The United Nations finally admitted that the virulently anti-Israel BDS movement is a significant cause of Jew-hatred worldwide.

By United With Israel Staff

On Monday, the United Nations (UN) released an interim report by Special Rapporteur Ahmed Shaheed that blasts the UN for its stance on BDS and exposes the movement’s role in promoting anti-Semitism.

The report, called “Combating Anti-Semitism to Eliminate Discrimination and Intolerance Based on Religion or Belief,” was presented to the Human Rights Council following recent addresses by UN Secretary-General Antonio Guterres on anti-Semitism and religious freedom.

It discusses the “growing use of anti-Semitic tropes by white supremacists including neo-Nazis and members of radical Islamist groups,” and slams “‘left-wing’ anti-Semitism [that] employ[s] anti-Semitic narratives or tropes” to criticize Israel.

The report concludes “that the objectives, activities and effects of the Boycott Divestment Sanctions (BDS) movement are fundamentally anti-Semitic.”

Shaheed included, however, that “international law recognizes boycotts as constituting legitimate forms of political expression and that non-violent expressions of support for boycotts are, as a general matter, legitimate speech that should be protected.”

But, he stressed that “expression which draws upon anti-Semitic tropes or stereotypes, rejects the right of Israel to exist, or advocates discrimination against Jewish individuals because of their religion should be condemned.”

Holocaust Deniers and Israel Haters

Holocaust deniers, equating Zionism with racism and claiming that Israel has no right to exist were specifically noted as anti-Semitic.

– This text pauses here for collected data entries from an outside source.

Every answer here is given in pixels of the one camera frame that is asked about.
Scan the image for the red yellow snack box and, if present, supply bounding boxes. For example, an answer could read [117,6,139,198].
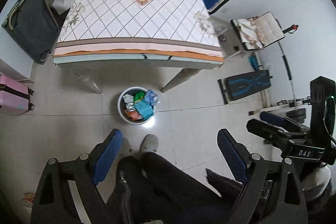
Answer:
[24,193,37,208]

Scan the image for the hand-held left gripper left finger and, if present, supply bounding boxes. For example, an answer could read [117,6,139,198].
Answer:
[31,129,123,224]

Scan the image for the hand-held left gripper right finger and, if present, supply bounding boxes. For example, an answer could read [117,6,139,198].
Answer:
[217,129,308,224]

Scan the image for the person's legs and slippers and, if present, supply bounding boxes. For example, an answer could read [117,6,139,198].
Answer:
[105,168,248,224]

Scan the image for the black weight plate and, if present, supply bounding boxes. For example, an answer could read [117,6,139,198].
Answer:
[286,108,307,124]

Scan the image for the dark grey suitcase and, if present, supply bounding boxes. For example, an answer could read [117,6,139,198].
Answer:
[2,0,59,64]

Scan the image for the black cable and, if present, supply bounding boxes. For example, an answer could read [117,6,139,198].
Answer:
[325,97,336,142]

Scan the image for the floral checked tablecloth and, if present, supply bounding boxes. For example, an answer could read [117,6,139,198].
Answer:
[54,0,226,63]

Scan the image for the grey fluffy slipper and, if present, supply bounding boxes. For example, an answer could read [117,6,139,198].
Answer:
[139,134,159,153]

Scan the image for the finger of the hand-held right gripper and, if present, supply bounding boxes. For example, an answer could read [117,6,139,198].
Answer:
[259,111,311,136]
[246,118,308,148]

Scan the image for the white round trash bin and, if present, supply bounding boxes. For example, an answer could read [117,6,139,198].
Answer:
[117,87,156,125]

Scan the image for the chair with printed cloth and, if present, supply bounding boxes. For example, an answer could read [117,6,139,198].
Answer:
[230,12,285,52]

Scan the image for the teal box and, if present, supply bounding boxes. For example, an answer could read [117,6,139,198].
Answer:
[134,101,154,118]

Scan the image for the chrome bar with black grips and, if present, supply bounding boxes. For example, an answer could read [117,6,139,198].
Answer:
[278,25,300,111]

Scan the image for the pink suitcase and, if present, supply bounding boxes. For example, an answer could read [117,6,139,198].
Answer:
[0,74,35,115]

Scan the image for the cream wooden table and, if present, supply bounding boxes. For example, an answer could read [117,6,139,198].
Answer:
[54,0,226,94]

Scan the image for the black blue exercise bench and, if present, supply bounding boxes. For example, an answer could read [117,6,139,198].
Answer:
[217,70,272,105]

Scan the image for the person's left leg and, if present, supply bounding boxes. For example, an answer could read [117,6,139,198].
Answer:
[115,156,158,224]

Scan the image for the orange snack packet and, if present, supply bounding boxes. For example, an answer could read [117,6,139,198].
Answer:
[125,110,142,121]

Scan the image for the blue plastic bag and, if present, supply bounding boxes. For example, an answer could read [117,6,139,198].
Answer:
[144,90,161,105]

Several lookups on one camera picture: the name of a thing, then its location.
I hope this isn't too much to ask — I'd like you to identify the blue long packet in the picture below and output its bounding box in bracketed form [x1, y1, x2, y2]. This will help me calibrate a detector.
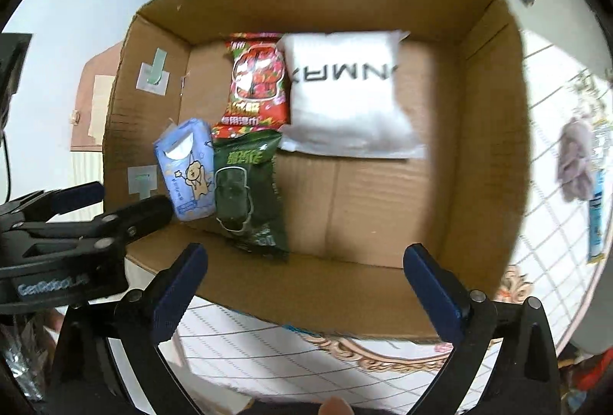
[586, 165, 610, 263]

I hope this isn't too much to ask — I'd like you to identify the grey plush toy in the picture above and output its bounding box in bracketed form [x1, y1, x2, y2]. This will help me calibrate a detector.
[556, 118, 597, 203]

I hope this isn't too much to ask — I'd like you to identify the green wet wipes pack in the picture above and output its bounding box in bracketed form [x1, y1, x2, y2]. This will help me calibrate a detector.
[211, 130, 291, 263]

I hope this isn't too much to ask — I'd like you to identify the red snack packet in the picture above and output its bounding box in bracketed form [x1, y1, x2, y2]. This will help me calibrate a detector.
[211, 32, 292, 141]

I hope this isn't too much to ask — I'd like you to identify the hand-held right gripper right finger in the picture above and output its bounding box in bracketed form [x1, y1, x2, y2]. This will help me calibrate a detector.
[403, 243, 561, 415]

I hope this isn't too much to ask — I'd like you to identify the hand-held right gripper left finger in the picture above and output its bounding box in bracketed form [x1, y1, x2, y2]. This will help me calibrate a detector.
[48, 243, 210, 415]

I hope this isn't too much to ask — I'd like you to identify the black cable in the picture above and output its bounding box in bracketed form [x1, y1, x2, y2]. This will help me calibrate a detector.
[0, 132, 14, 201]

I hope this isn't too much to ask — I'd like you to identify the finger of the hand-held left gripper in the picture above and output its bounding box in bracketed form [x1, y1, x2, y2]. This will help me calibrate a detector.
[10, 196, 174, 260]
[0, 181, 105, 230]

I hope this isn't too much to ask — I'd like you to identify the person's right hand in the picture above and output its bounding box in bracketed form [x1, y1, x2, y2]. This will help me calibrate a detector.
[320, 398, 351, 415]

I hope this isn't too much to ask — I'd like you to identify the blue tissue pack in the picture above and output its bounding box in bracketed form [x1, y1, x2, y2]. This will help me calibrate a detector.
[153, 118, 216, 222]

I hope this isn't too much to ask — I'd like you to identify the brown cardboard box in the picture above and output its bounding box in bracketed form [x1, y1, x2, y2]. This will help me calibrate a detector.
[98, 0, 532, 341]

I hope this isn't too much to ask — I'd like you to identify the white pillow pack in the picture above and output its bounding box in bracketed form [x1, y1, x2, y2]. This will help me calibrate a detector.
[277, 29, 427, 161]

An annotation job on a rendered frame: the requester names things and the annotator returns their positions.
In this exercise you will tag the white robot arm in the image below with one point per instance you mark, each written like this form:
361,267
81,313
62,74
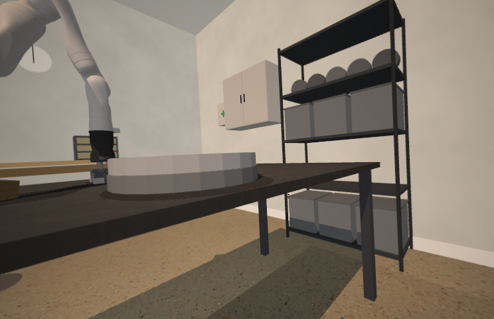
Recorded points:
21,27

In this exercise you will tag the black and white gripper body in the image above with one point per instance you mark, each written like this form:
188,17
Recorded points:
101,139

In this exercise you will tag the grey two-compartment bin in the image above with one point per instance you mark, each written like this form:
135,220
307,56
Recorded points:
98,175

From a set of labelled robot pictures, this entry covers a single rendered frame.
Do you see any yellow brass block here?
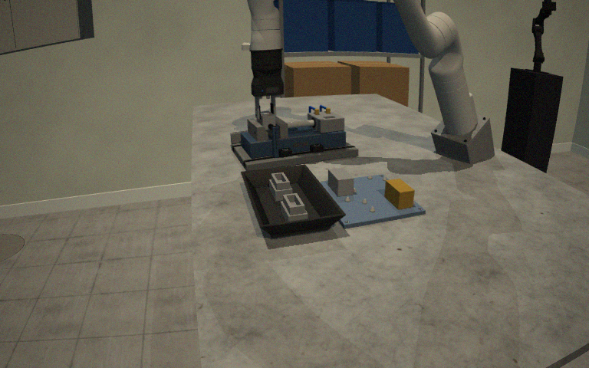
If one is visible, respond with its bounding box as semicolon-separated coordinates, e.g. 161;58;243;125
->
384;179;415;209

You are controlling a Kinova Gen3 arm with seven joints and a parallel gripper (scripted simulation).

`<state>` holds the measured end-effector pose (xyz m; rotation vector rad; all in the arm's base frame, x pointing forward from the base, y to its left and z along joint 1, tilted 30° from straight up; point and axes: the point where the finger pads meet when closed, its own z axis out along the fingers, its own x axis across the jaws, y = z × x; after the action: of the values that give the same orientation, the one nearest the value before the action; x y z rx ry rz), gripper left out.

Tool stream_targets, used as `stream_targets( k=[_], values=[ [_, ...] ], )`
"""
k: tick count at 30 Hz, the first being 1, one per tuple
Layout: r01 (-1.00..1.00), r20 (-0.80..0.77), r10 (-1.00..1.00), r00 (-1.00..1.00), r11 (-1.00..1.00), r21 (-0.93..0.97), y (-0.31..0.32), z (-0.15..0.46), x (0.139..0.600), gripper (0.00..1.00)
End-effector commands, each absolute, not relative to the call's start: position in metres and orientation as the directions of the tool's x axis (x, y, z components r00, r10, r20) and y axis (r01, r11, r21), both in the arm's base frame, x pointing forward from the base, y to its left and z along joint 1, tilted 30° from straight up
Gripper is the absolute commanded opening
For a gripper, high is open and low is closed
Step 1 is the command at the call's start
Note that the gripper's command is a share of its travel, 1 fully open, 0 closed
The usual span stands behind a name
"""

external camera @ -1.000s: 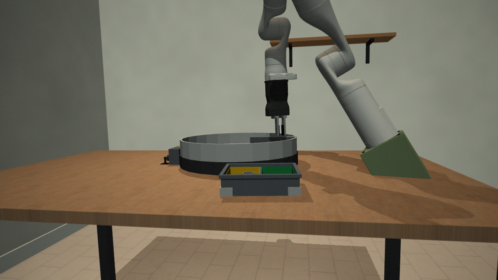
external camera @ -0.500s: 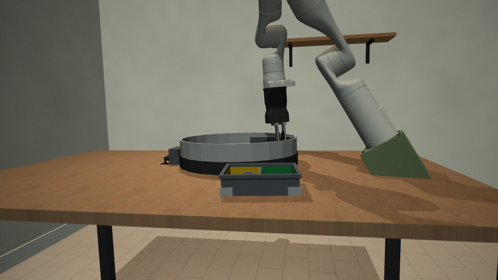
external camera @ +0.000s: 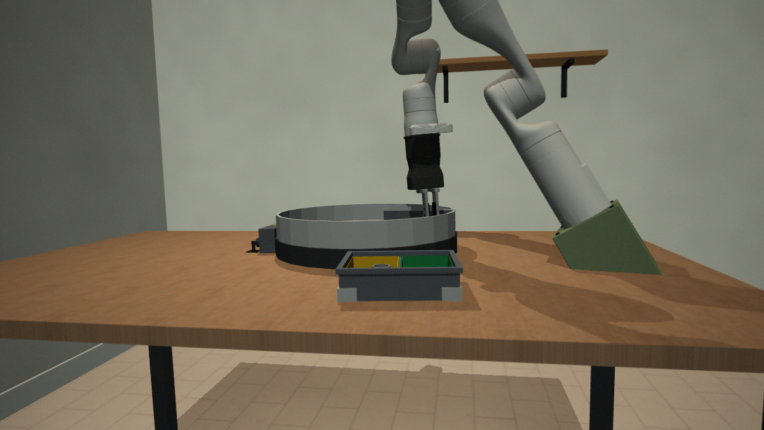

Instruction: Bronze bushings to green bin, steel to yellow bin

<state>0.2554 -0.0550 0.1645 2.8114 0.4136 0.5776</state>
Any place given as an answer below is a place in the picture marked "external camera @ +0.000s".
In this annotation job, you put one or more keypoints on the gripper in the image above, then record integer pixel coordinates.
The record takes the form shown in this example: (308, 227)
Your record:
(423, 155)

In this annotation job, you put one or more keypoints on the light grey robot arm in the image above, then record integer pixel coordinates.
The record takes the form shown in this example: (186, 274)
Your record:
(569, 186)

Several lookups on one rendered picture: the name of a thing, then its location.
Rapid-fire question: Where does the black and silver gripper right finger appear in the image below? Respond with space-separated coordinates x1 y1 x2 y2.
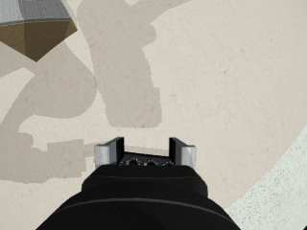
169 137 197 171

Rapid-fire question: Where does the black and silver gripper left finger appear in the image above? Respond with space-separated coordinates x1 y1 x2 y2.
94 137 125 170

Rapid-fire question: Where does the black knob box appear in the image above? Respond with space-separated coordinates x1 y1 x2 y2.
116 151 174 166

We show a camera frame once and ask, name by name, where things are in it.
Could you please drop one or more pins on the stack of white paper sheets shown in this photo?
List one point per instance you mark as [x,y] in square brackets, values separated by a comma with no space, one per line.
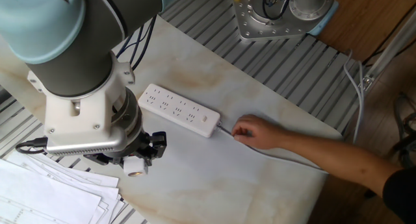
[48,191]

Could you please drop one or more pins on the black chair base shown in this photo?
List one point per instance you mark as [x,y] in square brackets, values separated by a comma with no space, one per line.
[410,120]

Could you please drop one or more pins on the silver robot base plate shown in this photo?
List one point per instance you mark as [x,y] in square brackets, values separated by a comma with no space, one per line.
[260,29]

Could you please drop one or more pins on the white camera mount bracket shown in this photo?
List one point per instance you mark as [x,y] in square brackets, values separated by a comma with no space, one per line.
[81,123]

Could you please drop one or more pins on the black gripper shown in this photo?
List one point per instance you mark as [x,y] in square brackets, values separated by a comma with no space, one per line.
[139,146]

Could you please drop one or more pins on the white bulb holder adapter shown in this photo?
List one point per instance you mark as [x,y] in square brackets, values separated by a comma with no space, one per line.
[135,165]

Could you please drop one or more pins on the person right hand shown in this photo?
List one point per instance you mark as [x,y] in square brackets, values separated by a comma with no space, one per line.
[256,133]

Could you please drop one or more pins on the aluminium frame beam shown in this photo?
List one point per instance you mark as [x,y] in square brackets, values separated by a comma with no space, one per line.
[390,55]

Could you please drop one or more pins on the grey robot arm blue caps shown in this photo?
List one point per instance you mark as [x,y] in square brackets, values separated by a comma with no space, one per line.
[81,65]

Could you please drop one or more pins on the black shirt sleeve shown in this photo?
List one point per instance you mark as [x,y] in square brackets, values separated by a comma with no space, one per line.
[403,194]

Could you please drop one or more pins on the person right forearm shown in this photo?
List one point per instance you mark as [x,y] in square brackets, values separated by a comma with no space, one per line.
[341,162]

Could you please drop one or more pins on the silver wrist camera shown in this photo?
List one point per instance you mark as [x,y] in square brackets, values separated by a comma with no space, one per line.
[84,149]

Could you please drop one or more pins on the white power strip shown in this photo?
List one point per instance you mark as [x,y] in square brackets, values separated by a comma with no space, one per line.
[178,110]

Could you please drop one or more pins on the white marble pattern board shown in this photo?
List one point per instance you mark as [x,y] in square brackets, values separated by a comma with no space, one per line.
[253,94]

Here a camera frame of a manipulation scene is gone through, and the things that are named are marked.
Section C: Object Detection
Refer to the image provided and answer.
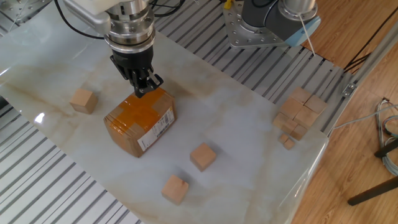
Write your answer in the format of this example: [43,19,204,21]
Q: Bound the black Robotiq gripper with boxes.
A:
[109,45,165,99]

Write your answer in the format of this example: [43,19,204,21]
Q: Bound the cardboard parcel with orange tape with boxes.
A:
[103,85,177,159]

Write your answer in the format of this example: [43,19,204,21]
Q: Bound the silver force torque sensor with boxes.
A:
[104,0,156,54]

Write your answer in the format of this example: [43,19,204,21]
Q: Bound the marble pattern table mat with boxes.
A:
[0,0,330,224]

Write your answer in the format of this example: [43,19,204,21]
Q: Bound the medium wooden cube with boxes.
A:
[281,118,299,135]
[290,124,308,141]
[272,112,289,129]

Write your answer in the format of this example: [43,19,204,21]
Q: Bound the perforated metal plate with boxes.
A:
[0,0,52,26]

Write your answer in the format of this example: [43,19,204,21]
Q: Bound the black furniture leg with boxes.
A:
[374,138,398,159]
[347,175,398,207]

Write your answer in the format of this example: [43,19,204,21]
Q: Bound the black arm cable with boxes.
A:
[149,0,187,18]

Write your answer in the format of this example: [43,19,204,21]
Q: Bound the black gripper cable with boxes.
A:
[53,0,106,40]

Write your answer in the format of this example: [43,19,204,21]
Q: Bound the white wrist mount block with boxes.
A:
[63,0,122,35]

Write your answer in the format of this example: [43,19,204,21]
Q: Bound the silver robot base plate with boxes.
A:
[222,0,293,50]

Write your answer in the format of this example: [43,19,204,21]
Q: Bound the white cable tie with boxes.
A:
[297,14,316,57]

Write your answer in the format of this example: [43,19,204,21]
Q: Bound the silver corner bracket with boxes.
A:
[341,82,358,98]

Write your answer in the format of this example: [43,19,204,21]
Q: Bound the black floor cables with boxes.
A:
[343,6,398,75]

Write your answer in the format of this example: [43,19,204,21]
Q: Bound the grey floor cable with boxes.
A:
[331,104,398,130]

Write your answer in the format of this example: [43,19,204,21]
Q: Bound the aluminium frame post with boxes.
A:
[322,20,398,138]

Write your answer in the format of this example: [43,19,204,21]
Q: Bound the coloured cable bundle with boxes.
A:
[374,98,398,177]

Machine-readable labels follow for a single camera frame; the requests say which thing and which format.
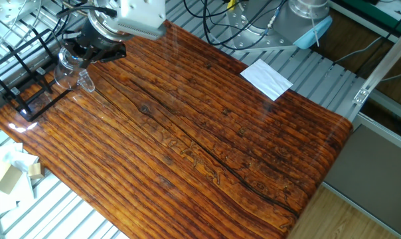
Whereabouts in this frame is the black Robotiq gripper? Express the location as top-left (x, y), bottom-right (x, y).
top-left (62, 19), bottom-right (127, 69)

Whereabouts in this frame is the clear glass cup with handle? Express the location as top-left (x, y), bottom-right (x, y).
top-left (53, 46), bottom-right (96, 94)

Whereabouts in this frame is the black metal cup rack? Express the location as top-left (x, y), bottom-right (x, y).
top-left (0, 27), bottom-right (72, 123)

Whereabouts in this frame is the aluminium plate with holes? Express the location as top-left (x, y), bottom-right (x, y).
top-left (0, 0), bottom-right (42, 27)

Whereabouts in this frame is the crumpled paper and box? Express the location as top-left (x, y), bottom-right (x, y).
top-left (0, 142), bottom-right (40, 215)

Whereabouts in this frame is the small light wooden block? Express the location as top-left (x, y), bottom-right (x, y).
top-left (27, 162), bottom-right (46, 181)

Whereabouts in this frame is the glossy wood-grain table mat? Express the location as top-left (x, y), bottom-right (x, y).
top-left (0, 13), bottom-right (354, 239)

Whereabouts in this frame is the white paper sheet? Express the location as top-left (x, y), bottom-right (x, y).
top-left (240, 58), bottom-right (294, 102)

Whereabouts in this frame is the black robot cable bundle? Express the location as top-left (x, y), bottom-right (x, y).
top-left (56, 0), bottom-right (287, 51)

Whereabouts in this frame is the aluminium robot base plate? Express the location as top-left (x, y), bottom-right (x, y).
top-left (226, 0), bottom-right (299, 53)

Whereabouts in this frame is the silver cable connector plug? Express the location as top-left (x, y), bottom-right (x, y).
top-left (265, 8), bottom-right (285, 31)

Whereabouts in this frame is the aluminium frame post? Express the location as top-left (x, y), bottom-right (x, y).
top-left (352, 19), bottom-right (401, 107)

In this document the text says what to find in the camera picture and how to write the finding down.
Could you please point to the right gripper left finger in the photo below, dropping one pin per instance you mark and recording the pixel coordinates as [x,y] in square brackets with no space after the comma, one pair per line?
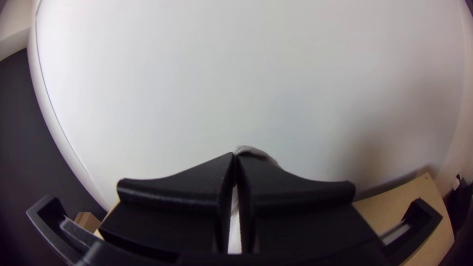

Stating that the “frequency of anti-Semitic incidents appears to be increasing in magnitude,” the report notes that governments that “enact laws and policies that restrict Jewish practice, including limiting kosher slaughter methods or barring Jews from political participation in higher office” are part of the problem that “poses risks not only to Jews, but also to members of other minority communities.”

The report’s suggestions for confronting anti-Semitism include adoption of the International Holocaust Remembrance Alliance’s “Working Definition of Anti-Semitism” by governments, civil society organizations and the media.

According to this definition, “Antisemitism is a certain perception of Jews, which may be expressed as hatred toward Jews. Rhetorical and physical manifestations of anti-Semitism are directed toward Jewish or non-Jewish individuals and/or their property, toward Jewish community institutions and religious facilities.”

The report also calls on leaders to “promptly, clearly, and consistently reject manifestations of anti-Semitism within their parties and in the public discourse.”

The report concluded with specific instructions for the UN.

“The UN system has a vital role to play in engaging with Jewish communities to combat anti-Semitism,” wrote Shaheed. “The Secretary-General should consider appointing a senior-level focal point in the Office of the UN Secretary-General with responsibility for engaging with the Jewish communities worldwide, as well as monitoring anti-Semitism and the response of the UN there too.”

Israel’s ambassador to the UN, Danny Danon said, “We welcome the release of this unprecedented report on the subject of anti-Semitism. The report reflects the organizational change toward Israel. The assertion that the BDS movement encourages anti-Semitism is an important UN statement.”

The Special Rapporteur on freedom of religion or belief is an independent expert appointed by the UN Human Rights Council.